Targ et price revised to HK$2.38 (from HK$2.74)
1H13 sales and NP were in line with expectations, but due to weak visibility for the high-end segment, we have adjuste d our EPS forecasts for FY13-15E by -8% to -18%. We maintain Buy, as we believe the share price already reflects the cloudy outlook and, should the market recover, the group will benefit as a dominant player in the watch segment.
1H13 core NP and sales in line
1H13 core net profit (excluding the one-off cost of RMB50m mainly due to the impairment loss from the stake in Ming Fung (0860.HK, NR) and sales were in line with our estimates and market consensus. For 1H13, sales grew 9.5% yoy to RMB6.3bn. Net profit plunged by 51.6% yoy to RMB272.5m for 1H13. Excluding one-off items, core net profit declined by 27% yoy. The company declared a nil interim dividend (nil in 1H12). Net gearing increased to 33% from 22% at the end of 2012.

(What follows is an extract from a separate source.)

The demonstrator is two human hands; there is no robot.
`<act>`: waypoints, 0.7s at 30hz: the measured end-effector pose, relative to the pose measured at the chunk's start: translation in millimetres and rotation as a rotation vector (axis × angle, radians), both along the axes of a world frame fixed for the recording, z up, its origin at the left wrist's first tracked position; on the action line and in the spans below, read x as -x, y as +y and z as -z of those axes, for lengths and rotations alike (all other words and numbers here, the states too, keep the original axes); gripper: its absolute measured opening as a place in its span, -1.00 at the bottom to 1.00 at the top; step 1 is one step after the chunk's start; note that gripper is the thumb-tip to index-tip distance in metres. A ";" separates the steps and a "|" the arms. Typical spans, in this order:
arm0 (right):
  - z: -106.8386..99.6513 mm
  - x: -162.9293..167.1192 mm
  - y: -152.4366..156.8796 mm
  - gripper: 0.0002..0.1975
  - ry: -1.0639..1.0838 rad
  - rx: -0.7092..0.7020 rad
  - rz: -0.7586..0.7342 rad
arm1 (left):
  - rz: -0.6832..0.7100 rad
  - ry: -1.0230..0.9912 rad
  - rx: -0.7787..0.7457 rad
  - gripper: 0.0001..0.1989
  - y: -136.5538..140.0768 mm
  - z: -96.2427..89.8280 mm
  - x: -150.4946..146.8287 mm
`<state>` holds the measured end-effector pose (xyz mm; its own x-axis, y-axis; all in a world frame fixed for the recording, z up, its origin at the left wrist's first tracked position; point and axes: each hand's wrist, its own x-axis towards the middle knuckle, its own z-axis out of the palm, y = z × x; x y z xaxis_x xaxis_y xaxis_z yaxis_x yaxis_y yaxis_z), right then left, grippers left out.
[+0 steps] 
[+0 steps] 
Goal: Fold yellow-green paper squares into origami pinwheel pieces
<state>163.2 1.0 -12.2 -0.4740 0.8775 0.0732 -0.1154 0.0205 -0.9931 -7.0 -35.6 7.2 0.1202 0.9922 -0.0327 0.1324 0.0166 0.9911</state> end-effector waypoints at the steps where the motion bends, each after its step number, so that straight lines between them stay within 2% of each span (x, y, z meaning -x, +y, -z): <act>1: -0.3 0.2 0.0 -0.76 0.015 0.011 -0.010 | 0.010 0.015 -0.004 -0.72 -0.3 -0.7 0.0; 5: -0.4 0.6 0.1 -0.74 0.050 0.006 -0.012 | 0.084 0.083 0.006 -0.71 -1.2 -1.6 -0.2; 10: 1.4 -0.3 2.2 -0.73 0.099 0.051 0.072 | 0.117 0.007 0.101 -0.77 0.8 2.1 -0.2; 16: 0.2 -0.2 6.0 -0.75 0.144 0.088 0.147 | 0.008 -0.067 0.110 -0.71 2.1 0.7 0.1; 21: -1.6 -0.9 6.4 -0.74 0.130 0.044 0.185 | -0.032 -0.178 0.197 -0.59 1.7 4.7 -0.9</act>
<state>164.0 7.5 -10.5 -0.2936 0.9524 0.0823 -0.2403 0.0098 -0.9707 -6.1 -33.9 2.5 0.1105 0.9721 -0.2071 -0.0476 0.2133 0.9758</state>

Visibility for high-end segment remains low, but this is reflected in the price
Management expects sales to increase by 10%-plus for 2013, including the acquisition of Harvest Max. Due to weak visibility in the market, it does not have a firm target for the store opening plan. We adjust our EPS forecasts for FY13-15E by between -8% and -17%. We maintain Buy, as we believe the share price already reflects the cloudy outlook and, should the market recover, the group will benefit as a dominant player in the watch segment.

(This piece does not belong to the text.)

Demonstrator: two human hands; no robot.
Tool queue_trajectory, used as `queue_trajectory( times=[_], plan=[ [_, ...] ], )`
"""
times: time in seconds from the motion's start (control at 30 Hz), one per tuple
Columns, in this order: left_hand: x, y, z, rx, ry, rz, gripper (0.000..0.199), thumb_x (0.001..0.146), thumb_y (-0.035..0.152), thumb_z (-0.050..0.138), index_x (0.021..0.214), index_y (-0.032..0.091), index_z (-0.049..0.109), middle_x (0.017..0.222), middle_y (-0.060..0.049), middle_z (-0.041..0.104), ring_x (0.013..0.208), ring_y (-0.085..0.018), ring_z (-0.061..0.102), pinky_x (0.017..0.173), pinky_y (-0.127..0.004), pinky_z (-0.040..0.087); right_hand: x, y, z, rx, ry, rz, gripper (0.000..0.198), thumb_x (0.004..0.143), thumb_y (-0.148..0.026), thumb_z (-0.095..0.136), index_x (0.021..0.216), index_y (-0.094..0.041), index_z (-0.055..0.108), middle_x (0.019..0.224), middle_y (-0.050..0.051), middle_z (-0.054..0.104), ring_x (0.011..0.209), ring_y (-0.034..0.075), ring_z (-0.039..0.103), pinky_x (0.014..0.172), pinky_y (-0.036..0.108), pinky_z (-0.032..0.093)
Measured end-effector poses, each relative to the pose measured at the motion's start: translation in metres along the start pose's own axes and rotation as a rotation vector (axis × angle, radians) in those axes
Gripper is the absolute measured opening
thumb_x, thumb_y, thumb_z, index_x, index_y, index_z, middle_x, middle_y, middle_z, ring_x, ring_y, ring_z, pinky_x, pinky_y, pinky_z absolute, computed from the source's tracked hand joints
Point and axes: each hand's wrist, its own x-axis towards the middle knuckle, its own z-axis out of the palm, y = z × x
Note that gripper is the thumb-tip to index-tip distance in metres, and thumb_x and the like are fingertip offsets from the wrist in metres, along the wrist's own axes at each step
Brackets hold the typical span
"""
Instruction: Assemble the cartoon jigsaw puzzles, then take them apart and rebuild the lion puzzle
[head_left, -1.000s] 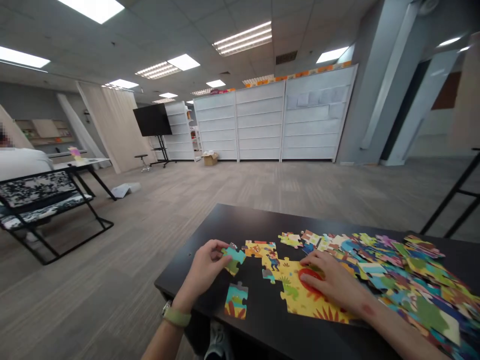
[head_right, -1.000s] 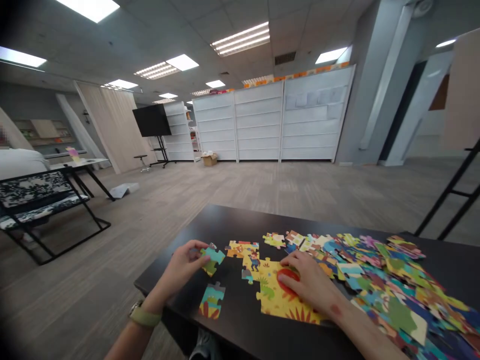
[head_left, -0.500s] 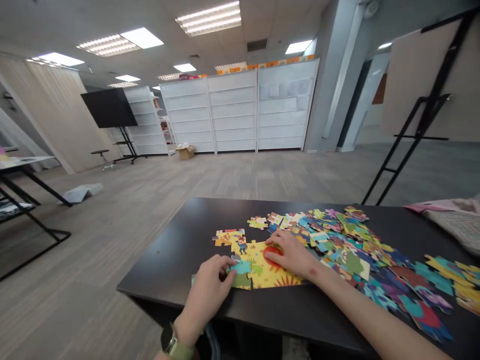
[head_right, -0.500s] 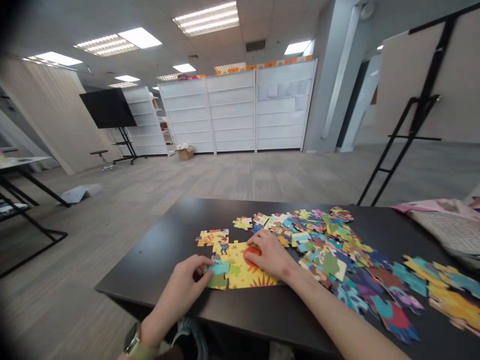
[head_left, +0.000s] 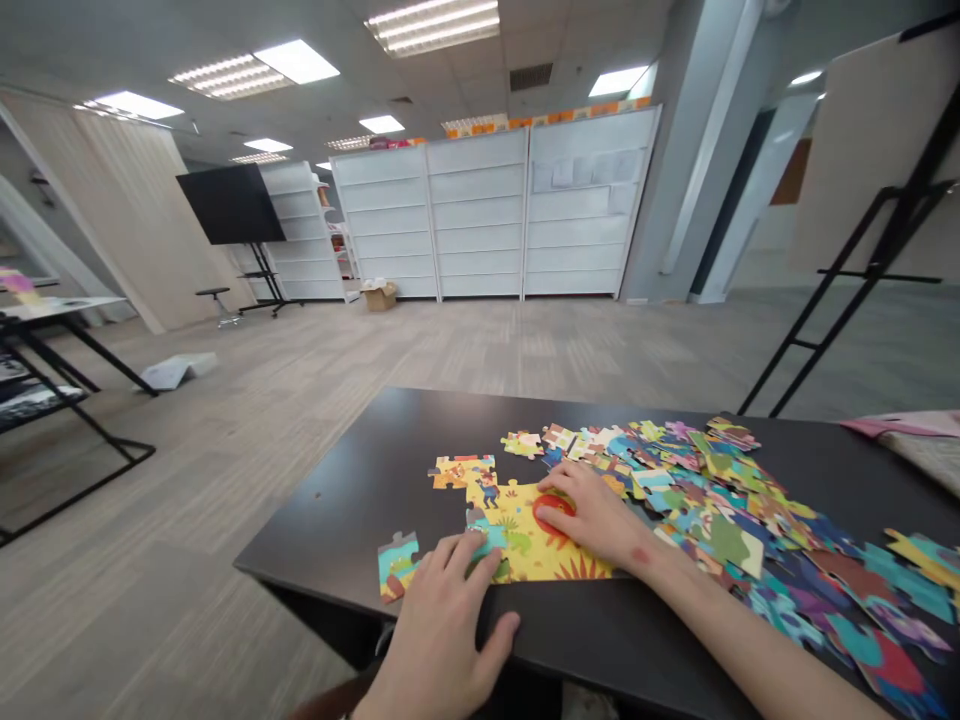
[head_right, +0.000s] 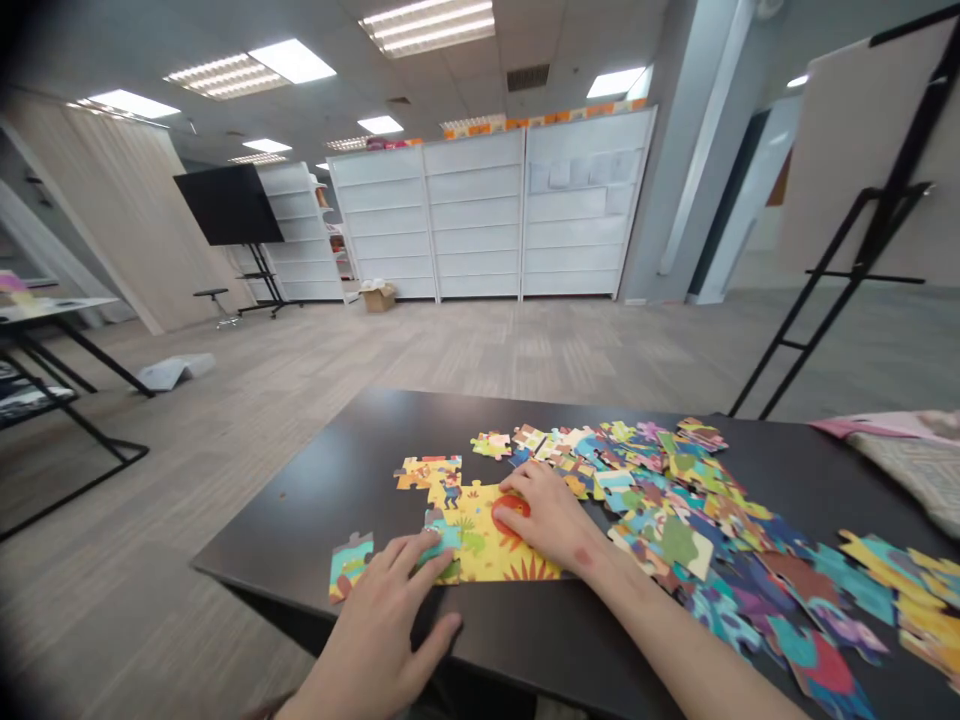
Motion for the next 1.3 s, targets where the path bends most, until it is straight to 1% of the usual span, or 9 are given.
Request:
queue_trajectory(
  times=[0.17, 0.3, 0.47, 0.57, 0.73, 0.97, 1.17, 1.23, 1.3],
  plan=[
    [-0.011, 0.001, 0.037, 0.059, 0.039, -0.022, 0.08, 0.077, 0.067, 0.065, 0.143, 0.024, 0.051, 0.14, -0.018, 0.055, 0.133, -0.048, 0.041, 0.109, -0.064, 0.031, -0.001, -0.002, 0.0, -0.005, -0.011, 0.012, 0.026, 0.09, -0.04, 0.061, 0.105, -0.02, 0.071, 0.111, 0.009, 0.065, 0.108, 0.025, 0.059, 0.099, 0.039, 0.045],
    [-0.014, -0.003, 0.049, 0.062, 0.037, -0.031, 0.086, 0.076, 0.071, 0.064, 0.146, 0.023, 0.048, 0.139, -0.019, 0.056, 0.134, -0.05, 0.039, 0.11, -0.066, 0.028, 0.0, -0.002, 0.0, -0.018, -0.022, 0.015, 0.028, 0.091, -0.041, 0.06, 0.107, -0.02, 0.07, 0.114, 0.009, 0.064, 0.11, 0.025, 0.058, 0.101, 0.04, 0.045],
    [-0.009, -0.011, 0.019, -0.009, 0.036, -0.073, 0.056, 0.082, 0.044, 0.068, 0.134, 0.029, 0.054, 0.143, -0.015, 0.051, 0.128, -0.042, 0.046, 0.1, -0.057, 0.042, 0.001, -0.002, -0.002, -0.025, -0.042, 0.021, 0.028, 0.091, -0.041, 0.059, 0.106, -0.021, 0.071, 0.113, 0.009, 0.065, 0.109, 0.025, 0.059, 0.1, 0.04, 0.046],
    [0.0, -0.013, -0.005, -0.061, 0.045, -0.171, 0.048, 0.083, 0.033, 0.067, 0.129, 0.028, 0.054, 0.142, -0.012, 0.05, 0.128, -0.036, 0.046, 0.101, -0.051, 0.043, 0.001, -0.003, -0.003, -0.022, -0.05, 0.013, 0.027, 0.091, -0.041, 0.059, 0.106, -0.021, 0.071, 0.113, 0.01, 0.065, 0.109, 0.026, 0.059, 0.1, 0.041, 0.046],
    [0.011, -0.013, -0.02, -0.139, -0.028, -0.204, 0.047, 0.081, 0.029, 0.074, 0.123, 0.026, 0.056, 0.12, -0.005, 0.062, 0.114, -0.028, 0.053, 0.096, -0.04, 0.044, 0.001, -0.002, -0.004, -0.007, -0.042, 0.001, 0.027, 0.091, -0.042, 0.059, 0.105, -0.021, 0.071, 0.112, 0.01, 0.066, 0.108, 0.027, 0.06, 0.099, 0.042, 0.046],
    [0.011, -0.026, -0.031, -0.087, -0.087, -0.117, 0.041, 0.08, 0.043, 0.079, 0.115, 0.029, 0.063, 0.115, -0.004, 0.061, 0.105, -0.028, 0.054, 0.091, -0.039, 0.041, 0.001, 0.003, -0.001, 0.003, -0.043, -0.012, 0.028, 0.091, -0.044, 0.058, 0.105, -0.023, 0.07, 0.113, 0.01, 0.066, 0.108, 0.027, 0.06, 0.098, 0.043, 0.047],
    [0.005, -0.054, -0.051, -0.079, -0.115, -0.12, 0.035, 0.081, 0.045, 0.077, 0.109, 0.028, 0.067, 0.114, -0.005, 0.061, 0.107, -0.028, 0.055, 0.092, -0.04, 0.041, 0.0, 0.005, -0.001, -0.013, -0.068, -0.006, 0.03, 0.092, -0.045, 0.057, 0.108, -0.022, 0.07, 0.116, 0.01, 0.064, 0.11, 0.027, 0.059, 0.1, 0.042, 0.045],
    [0.002, -0.068, -0.057, -0.107, -0.118, -0.127, 0.043, 0.077, 0.045, 0.081, 0.114, 0.029, 0.066, 0.123, -0.006, 0.059, 0.115, -0.029, 0.053, 0.098, -0.043, 0.04, 0.0, 0.004, -0.002, -0.016, -0.076, -0.001, 0.031, 0.092, -0.045, 0.057, 0.108, -0.022, 0.07, 0.116, 0.01, 0.064, 0.111, 0.027, 0.059, 0.1, 0.043, 0.045],
    [-0.001, -0.083, -0.063, -0.155, -0.123, -0.127, 0.068, 0.067, 0.046, 0.087, 0.127, 0.03, 0.06, 0.133, -0.008, 0.054, 0.123, -0.032, 0.049, 0.105, -0.045, 0.037, 0.001, 0.005, -0.002, -0.017, -0.08, -0.003, 0.031, 0.092, -0.046, 0.056, 0.108, -0.022, 0.07, 0.116, 0.01, 0.064, 0.111, 0.027, 0.059, 0.1, 0.043, 0.045]
  ],
)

Target price revised to HK$2.38, implying 15x/12x 2013/2014E PE
We have adjusted our EPS forecasts for FY13-15E by -8% to -18%. Our revised DCF target price is HK$2.38. This is based on Deutsche Bank’s new China COE of 8.7% and a higher beta of 1.3 to reflect the corporate governance risk. Downside risks: 1) macro slowdown; 2) working capital risk; 3) corporate governance; and 4) the impact of anti-corruption policy in China.